Exercise input section start

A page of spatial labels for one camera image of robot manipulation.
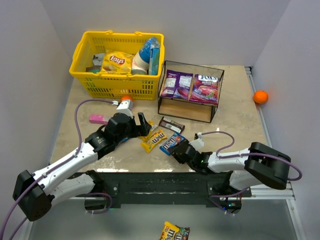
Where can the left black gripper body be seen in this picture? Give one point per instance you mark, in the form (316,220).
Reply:
(137,126)

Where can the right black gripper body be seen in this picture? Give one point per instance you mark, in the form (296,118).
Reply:
(178,150)

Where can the blue m&m bag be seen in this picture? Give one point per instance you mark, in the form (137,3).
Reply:
(124,140)
(172,141)

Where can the brown chocolate bar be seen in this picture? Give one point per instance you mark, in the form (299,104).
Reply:
(172,125)

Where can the purple candy bag back side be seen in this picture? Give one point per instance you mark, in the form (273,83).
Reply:
(177,85)

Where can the purple Fox's berries bag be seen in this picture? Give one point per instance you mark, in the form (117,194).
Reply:
(205,90)

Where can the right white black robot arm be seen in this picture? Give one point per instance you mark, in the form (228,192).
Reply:
(256,165)

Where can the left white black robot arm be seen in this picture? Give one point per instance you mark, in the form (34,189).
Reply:
(34,192)

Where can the small yellow candy bag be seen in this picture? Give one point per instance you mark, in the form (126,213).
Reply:
(152,129)

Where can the M&M bags on floor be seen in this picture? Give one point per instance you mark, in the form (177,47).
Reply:
(174,232)

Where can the yellow M&M bag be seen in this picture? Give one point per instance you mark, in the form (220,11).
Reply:
(153,141)

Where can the orange fruit near basket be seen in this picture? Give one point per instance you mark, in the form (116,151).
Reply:
(126,98)

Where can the pink rectangular box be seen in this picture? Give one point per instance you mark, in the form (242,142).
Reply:
(98,119)

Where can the yellow plastic shopping basket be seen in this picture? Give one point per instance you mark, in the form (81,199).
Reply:
(105,85)

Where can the yellow Lays chip bag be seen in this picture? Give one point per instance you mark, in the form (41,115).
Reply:
(117,62)

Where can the brown green packet in basket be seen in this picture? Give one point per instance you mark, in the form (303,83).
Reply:
(93,69)

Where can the blue cardboard box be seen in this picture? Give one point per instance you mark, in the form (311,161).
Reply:
(154,61)

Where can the grey crumpled packet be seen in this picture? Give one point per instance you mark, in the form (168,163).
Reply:
(97,59)

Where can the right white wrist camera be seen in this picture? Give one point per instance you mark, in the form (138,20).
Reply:
(198,142)

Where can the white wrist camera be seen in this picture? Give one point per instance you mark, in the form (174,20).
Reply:
(124,107)
(198,142)

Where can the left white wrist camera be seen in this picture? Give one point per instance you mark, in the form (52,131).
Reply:
(124,107)

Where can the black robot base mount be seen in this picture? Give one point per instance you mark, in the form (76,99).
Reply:
(156,188)

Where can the orange fruit at wall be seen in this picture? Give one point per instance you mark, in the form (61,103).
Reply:
(260,97)

Exercise input section end

### Problem
Could each line of the data be written out exactly, with no pictures included?

### Solution for this task
A page of spatial labels for one camera image of robot manipulation.
Where can the left black gripper body be seen in this picture? Give one point per instance you mark, in the form (316,220).
Reply:
(137,126)

Where can the right black gripper body be seen in this picture? Give one point per instance you mark, in the form (296,118).
Reply:
(178,150)

Where can the blue m&m bag be seen in this picture? Give one point per instance you mark, in the form (137,3).
Reply:
(124,140)
(172,141)

Where can the brown chocolate bar be seen in this picture? Give one point per instance you mark, in the form (299,104).
Reply:
(172,125)

Where can the purple candy bag back side be seen in this picture? Give one point per instance you mark, in the form (273,83).
Reply:
(177,85)

Where can the purple Fox's berries bag be seen in this picture? Give one point per instance you mark, in the form (117,194).
Reply:
(205,90)

Where can the right white black robot arm be seen in this picture? Give one point per instance you mark, in the form (228,192).
Reply:
(256,165)

Where can the left white black robot arm be seen in this picture? Give one point per instance you mark, in the form (34,189).
Reply:
(34,192)

Where can the small yellow candy bag be seen in this picture? Give one point per instance you mark, in the form (126,213).
Reply:
(152,129)

Where can the M&M bags on floor be seen in this picture? Give one point per instance you mark, in the form (177,47).
Reply:
(174,232)

Where can the yellow M&M bag be seen in this picture? Give one point per instance you mark, in the form (220,11).
Reply:
(153,141)

Where can the orange fruit near basket be seen in this picture? Give one point per instance you mark, in the form (116,151).
Reply:
(126,98)

Where can the pink rectangular box be seen in this picture? Give one point per instance you mark, in the form (242,142).
Reply:
(98,119)

Where can the yellow plastic shopping basket be seen in this picture? Give one point per instance you mark, in the form (81,199).
Reply:
(105,85)

Where can the yellow Lays chip bag be seen in this picture? Give one point per instance you mark, in the form (41,115).
Reply:
(117,62)

Where can the brown green packet in basket be seen in this picture? Give one point per instance you mark, in the form (303,83).
Reply:
(93,69)

Where can the blue cardboard box be seen in this picture? Give one point per instance you mark, in the form (311,161).
Reply:
(154,61)

Where can the grey crumpled packet be seen in this picture? Give one point per instance you mark, in the form (168,163).
Reply:
(97,59)

Where can the right white wrist camera be seen in this picture? Give one point per instance you mark, in the form (138,20).
Reply:
(198,142)

Where can the white wrist camera be seen in this picture? Give one point per instance you mark, in the form (174,20).
Reply:
(124,107)
(198,142)

Where can the left white wrist camera be seen in this picture? Give one point per instance you mark, in the form (52,131).
Reply:
(124,107)

Where can the black robot base mount be seen in this picture? Give one point per instance you mark, in the form (76,99).
Reply:
(156,188)

Where can the orange fruit at wall be seen in this picture? Give one point per instance you mark, in the form (61,103).
Reply:
(260,97)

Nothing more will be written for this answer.